Im probably just re-enforcing what you wrote above but slowing it down last night, its like I get more power from my body turned back a bit further and; starting my pull from being straigh out in front of me I seem to have more power coming into the pec position as opposed to pulling from my left side across my body. (Probably cause my beer belly is in the way)

It also seems to be closing my wrist more and tucking the disc in actually closer to my right pec. Then when it hits what is done on the pec drill; this seems to force more pop of the wrist opening. I used to, in fact; be able to do a full speed throwing motion with disc in hand yet keep ahold of the disc and I still can somewhat, but its not very smart as the disc really wants to fly out and I have a hard time keeping my fingers tight as it seems not only is the disc pulling really hard, but its like my fingers are getting whiplashed open.
 
Been working on this more at night with the net and trying to pick a spot on the net to hit because I think this has really shown me a lot more issues in my drive than originally thought. I need to have one of my buddies or something film me with my Blackberry so I can really see what is happening but; along with the earlier mentioned things the new way is getting me to do, I dont think on my old way I was reaching back at all. Basically, all the pec drills with Beato and then adding in my steps I was still finishing with only throwing from my pec with literrally almost no reach back. I tried incorporating that before but when I dont think about it, it just doesnt happen.

Think I am going to do just a single step with reach back for a while before bringing the X step back into it after doing it for a while and getting my muscle memory for it with less to think about.

Cant wait to try this on a field or at least a course which I hope to this weekend.
 
Yeah, it's like Frank mentioned. When you face your shoulders 180* from the target, like I said it gets your elbow back farther. But, like Frank said it allows you more power generated from rotation, this is why getting the elbow back farther allows for more distance. Because you have to pull all that back around. You said it feels like you're coming into your pec with more power, because you are, due to the inertia of more rotation in your upper body at this point. Due to reaching back farther. There more centrifugal force being applied, just like a 360* run up throw. Now this is assuming that everything else is in place, as I'm sure you're fully aware by now. The timing is a bit different, which is what it sounds like you were having slight problems with. When you change your pull back, you really have to focus on body positioning to make sure everything flows in the correct way.

Now, the centrifugal forces are what make this work. and I don't really suggest this, as it takes more timing variables, and such, just like working on a 360* run up, but just think about it.
But, talking with Blake he told me that even if you don't "REACH" back, and you have the disc tucked into the pec and you go into a run up, but you rotate so that you right elbow go back to 180* from the target; while keeping the disc tucked into the pec. You'll actually throw just as far as if you "reached back" with the disc. This all comes from the centrifugal forces being generated. Again, assuming all your timing and stuff is in order after you start back around and all that.
 
I have noticed the timing. Thats why I was trying to pick a spot on the net to try to improve it a bit before having to chase a disc down somewhere.

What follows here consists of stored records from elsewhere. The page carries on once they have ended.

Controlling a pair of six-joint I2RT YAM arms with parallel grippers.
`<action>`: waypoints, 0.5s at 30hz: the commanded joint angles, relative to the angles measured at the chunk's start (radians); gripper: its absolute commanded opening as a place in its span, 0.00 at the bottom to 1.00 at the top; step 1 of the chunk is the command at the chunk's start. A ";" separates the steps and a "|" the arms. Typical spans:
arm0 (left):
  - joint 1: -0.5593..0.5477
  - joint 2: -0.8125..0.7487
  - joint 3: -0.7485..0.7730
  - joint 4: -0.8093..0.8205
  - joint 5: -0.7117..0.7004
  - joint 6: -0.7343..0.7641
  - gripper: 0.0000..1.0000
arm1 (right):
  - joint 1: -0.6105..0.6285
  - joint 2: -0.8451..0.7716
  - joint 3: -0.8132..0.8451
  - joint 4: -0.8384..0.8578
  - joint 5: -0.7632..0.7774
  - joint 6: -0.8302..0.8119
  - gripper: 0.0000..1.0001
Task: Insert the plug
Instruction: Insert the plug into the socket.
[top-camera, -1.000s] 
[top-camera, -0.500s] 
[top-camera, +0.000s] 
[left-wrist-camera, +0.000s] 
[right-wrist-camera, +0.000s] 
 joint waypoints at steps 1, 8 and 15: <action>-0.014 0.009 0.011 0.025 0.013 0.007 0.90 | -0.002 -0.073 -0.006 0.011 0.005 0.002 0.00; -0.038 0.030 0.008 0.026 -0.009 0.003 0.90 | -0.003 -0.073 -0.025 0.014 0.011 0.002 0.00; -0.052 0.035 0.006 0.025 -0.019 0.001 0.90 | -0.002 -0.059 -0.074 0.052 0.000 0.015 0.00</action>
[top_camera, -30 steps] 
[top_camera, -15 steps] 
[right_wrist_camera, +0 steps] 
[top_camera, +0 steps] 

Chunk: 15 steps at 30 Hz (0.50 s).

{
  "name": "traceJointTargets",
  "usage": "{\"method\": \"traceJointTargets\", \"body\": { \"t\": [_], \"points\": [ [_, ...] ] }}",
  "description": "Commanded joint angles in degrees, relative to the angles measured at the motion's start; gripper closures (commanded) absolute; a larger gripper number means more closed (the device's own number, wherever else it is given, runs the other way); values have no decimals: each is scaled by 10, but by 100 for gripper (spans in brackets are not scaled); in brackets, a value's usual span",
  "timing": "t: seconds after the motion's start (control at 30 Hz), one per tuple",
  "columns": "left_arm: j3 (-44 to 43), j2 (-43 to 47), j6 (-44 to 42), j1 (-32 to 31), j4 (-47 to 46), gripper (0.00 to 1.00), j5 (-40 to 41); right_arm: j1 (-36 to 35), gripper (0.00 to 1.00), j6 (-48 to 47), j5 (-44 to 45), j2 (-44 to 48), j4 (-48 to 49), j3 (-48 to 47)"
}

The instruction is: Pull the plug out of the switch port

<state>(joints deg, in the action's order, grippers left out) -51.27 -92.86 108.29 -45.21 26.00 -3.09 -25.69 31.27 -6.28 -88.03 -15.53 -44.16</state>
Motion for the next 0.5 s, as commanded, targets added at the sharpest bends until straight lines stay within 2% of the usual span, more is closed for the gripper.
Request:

Also working on making it smooth and maintaining control.

Tucking it in and doing that rotation would be hard right now as my arm reaching back like that is my only reference for where the timing is at the moment to start the rythm. Once I feel it more than think it, I might give it a shot.

Thanks!
 
It was more of just an example, but you could still try it. If you ever decide to do it; just try it slowly going through the body positioning. It's hard simply because you have to rotate farther, and takes a little while to get use to it into the X step, and timing all together.